What is a Chemical Peel?

Is it instant gratification your want, in the form of luminous glowing skin?

Or reduced breakouts and fine lines, and more radiant skin over time.

Then a safely performed peel will make your complexion look fabulous.

What is a chemical peel?

It’s a chemical solution that’s is applied to your skin, that removes cells from the surface of your skin to correct imperfections.

When trauma occurs within the tissues, the cells natural response is to fire up fibroblasts which stimulate new collagen formation in the dermis; as a result, your skin becomes visibly thicker, plumper and smoother, it also speeds up collagen production to give you vibrant, smoother skin.

The stronger phenol peels create a controlled wound, which allows the skin to regenerate itself, these are often used for severe acne scarring and deep ageing lines, working deep within your dermis, to force your skin into creating a whole new layer. Because of their intensity, redness, swelling and full-skin shedding can occur, so they will require downtime of one to two weeks.

Those with sensitive, reactive skin are advised to steer clear of most peels, other than using light enzymes, which you can read about here.

What are the benefits of a chemical peel?

  • unclogs pores
  • lightens acne scars
  • boosts collagen synthesis
  • encourages cellular turnover
  • improves hyperpigmentation
  • reduces fine lines and wrinkles
  • improves the tone and texture of your skin

The correct peel for your skin is critical.

The lower the pH, the deeper the peel will penetrate your skin, It is possible to have a 40 per cent peel that has a high pH, what this means is the impact of the peel will be minimal. A 20 per cent peel that has a low pH, however, can be more active.

The pH scale runs from 1, which is acid to 14 which is alkaline. The pH of healthy skin is around 5.5, which is slightly acidic. Soap, for instance, has a pH of 8–9, which has a real drying effect, a topic we discuss in the article, the soap and water debate. Water has a pH of around 7, and face wipes have a pH of around 10.

What you can expect from your treatment?

Your skin type determines the treatment, the colour of your skin and condition being treated, the type of acid used and concentration, the pH of the peel, how many layers are to be applied and the length of time it is to be left on for.

In general, the deeper the peel, the more downtime is required, the more disruption to your skin and the risk of prolonged healing.

During your treatment, it isn’t uncommon to experience a tingling sensation, which can last a few minutes. The person administering the peel should monitor this, to ensure no unusual burning takes place, which is why they must never leave you alone during treatment.

We recommend cutting out any retinol or vitamin C products at least two weeks before your treatment, and only introduce them back into your routine slowly, especially if you experience sensitivity. Diabetes or Roaccutane medication can contraindicate a chemical peel because they can thin your skin.

All fo this will be discussed during pre-consultation and your skin analysis, if for some reason, you are not confident in the person who will be performing your treatment, then don’t commit, chemical peels must be administered really carefully, as they come with their risks.

What can you expect after a peel?

The healing time will all depend on the type of peel you have received, often mild to medium erythema may occur, like a reaction that is similar to a sunburn.

The more severe the peel, the more intense the scaling will be, which can last anywhere from one to seven days. If you are having a phenol peel this is a much deeper chemical peel and much more is involved.

Superficial peels can be repeated up to four-weekly intervals, whilst medium peels may be repeated every six or 12 months.

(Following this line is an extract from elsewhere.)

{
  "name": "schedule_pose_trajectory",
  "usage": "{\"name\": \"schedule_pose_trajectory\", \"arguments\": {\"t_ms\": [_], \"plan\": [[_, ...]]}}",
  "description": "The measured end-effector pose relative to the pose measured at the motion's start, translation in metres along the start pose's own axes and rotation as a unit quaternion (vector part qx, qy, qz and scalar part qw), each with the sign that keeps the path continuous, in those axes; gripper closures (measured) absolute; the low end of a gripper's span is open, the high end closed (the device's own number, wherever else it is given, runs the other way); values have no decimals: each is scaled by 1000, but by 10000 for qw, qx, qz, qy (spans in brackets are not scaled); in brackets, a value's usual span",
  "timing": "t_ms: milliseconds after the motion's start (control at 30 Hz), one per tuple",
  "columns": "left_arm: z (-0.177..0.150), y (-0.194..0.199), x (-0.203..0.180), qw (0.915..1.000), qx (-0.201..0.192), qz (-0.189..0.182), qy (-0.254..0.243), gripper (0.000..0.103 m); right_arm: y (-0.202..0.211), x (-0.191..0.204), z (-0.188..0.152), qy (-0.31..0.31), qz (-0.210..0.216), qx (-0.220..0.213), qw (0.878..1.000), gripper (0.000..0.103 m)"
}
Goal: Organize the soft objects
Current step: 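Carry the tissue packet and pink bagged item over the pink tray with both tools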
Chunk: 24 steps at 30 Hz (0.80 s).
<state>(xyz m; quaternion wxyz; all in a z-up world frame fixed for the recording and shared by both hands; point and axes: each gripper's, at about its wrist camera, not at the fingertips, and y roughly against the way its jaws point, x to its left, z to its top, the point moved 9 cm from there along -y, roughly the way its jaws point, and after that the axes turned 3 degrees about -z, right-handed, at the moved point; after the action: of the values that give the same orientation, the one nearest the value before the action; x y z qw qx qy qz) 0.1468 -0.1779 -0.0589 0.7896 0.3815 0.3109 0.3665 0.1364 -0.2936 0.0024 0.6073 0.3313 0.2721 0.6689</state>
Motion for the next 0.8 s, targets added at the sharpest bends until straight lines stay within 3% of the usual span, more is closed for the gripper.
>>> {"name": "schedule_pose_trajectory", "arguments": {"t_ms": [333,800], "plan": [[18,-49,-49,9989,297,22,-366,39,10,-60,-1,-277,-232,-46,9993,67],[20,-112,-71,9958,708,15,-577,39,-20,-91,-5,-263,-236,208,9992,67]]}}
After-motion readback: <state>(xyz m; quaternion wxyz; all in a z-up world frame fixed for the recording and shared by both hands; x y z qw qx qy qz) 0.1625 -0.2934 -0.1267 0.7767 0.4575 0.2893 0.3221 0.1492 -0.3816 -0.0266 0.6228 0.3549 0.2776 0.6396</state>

After your peel, avoid products that contain AHA’S or BHA’S or strong actives. Instead, opt for gentle, soothing products like those in our range. You’ll also need to avoid the sun after a chemical peel since your new skin will be very fragile.

What types of peel ingredients are there?

  • lactic acid, which is essentially sour milk, is good for hydrating your skin; it has a small molecular structure so penetrates well
  • glycolic acid is derived from sugar; it is an excellent exfoliator
  • kojic acid is derived from mushrooms and is good for pigmentation
  • mandelic acid derived from bitter almonds is good if you have a combination or oily skin; it is a larger molecular structure than lactic
  • citric acid is derived from lemons and is ideal if you have problems with pigmentation
  • azelaic acid is derived from apples and is a great choice if you have breakouts or mild acne
  • salicylic acid is originally derived from willow bark, although synthetic compounds are now often used, it is ideal if you have an oily or combination skin type

Conclusion

Chemical peels, although scary sounding, should not be overlooked, they can have some really wonderful benefits on the skin.

Before having a treatment, make sure you do your research well, before settling on the person who is to perform the peel.

We also recommend becoming your own label detective, so you can ensure you are using the right pH level of peel for your particular skin type and concern.